#### Requirement
Pictures must not appear in the copy. Restate exactly the lines below from the one with "Whatever this document" through the one with "Segment every instance of the floor.", inclusive.

Records drawn from a dataset
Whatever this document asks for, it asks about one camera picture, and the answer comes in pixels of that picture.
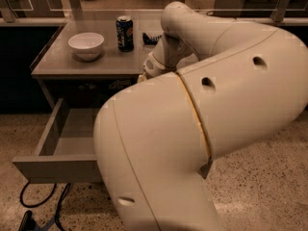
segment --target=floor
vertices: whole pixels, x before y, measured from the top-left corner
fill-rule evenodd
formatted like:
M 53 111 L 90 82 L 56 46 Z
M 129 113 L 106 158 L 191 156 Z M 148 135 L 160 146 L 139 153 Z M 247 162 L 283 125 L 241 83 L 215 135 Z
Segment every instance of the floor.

--

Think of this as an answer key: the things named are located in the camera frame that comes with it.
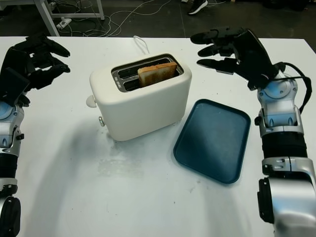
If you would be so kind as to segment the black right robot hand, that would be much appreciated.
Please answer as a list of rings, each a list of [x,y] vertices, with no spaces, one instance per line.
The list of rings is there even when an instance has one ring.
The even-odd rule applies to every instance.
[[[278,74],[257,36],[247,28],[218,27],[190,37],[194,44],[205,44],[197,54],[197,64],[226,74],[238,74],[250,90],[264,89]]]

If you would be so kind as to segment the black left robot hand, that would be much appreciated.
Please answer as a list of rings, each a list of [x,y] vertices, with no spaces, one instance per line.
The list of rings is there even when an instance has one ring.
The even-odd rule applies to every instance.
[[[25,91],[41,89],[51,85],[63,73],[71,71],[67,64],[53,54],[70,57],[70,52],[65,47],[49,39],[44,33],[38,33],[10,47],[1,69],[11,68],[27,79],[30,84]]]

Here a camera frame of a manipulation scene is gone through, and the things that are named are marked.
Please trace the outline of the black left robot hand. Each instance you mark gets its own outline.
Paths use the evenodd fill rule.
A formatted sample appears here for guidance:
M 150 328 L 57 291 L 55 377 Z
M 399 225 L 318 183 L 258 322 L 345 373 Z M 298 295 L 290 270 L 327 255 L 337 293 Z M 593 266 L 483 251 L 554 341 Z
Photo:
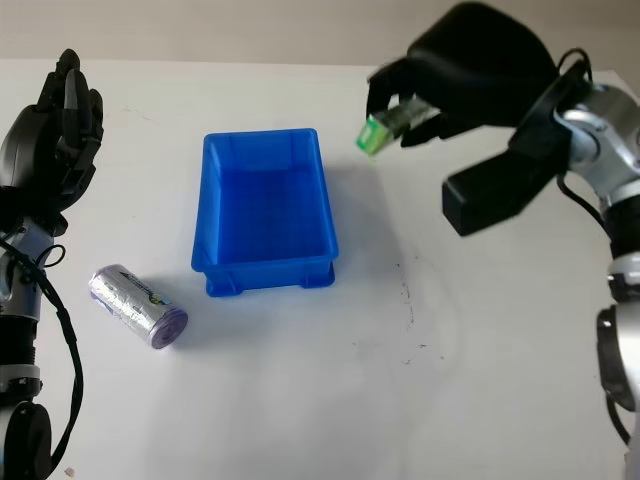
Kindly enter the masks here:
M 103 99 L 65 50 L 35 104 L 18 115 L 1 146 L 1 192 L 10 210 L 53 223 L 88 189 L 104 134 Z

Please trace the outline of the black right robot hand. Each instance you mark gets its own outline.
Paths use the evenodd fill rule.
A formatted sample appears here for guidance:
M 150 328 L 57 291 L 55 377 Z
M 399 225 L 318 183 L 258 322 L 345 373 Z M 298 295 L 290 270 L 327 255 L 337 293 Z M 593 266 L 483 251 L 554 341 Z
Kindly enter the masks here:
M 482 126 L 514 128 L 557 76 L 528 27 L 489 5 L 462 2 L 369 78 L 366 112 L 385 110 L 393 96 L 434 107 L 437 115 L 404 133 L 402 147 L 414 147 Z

---

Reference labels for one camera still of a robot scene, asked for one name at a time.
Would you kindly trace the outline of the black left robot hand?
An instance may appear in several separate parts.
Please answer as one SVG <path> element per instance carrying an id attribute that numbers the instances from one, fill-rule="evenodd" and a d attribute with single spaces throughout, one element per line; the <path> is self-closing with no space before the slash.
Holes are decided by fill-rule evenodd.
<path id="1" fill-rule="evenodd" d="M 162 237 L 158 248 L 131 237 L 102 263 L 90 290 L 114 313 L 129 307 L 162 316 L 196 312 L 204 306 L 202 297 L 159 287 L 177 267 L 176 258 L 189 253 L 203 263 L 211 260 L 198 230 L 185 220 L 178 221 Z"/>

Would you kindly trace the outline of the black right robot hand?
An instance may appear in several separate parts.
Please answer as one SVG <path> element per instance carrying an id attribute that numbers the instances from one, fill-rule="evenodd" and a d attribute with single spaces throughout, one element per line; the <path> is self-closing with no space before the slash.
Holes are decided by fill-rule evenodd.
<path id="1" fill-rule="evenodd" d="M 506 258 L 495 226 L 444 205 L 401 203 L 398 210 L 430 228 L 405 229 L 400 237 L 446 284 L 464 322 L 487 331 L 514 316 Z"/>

#### Written response
Whatever this document asks for, it asks about one camera picture, and the answer comes in pixels of that picture.
segment --target=floor
vertices: whole pixels, x before y, measured from the top-left corner
fill-rule evenodd
formatted like:
M 53 111 L 90 82 L 56 46 Z
M 129 113 L 106 158 L 191 156 Z M 148 135 L 160 146 L 139 153 Z M 247 162 L 283 125 L 241 83 L 215 135 Z
Segment every instance of the floor.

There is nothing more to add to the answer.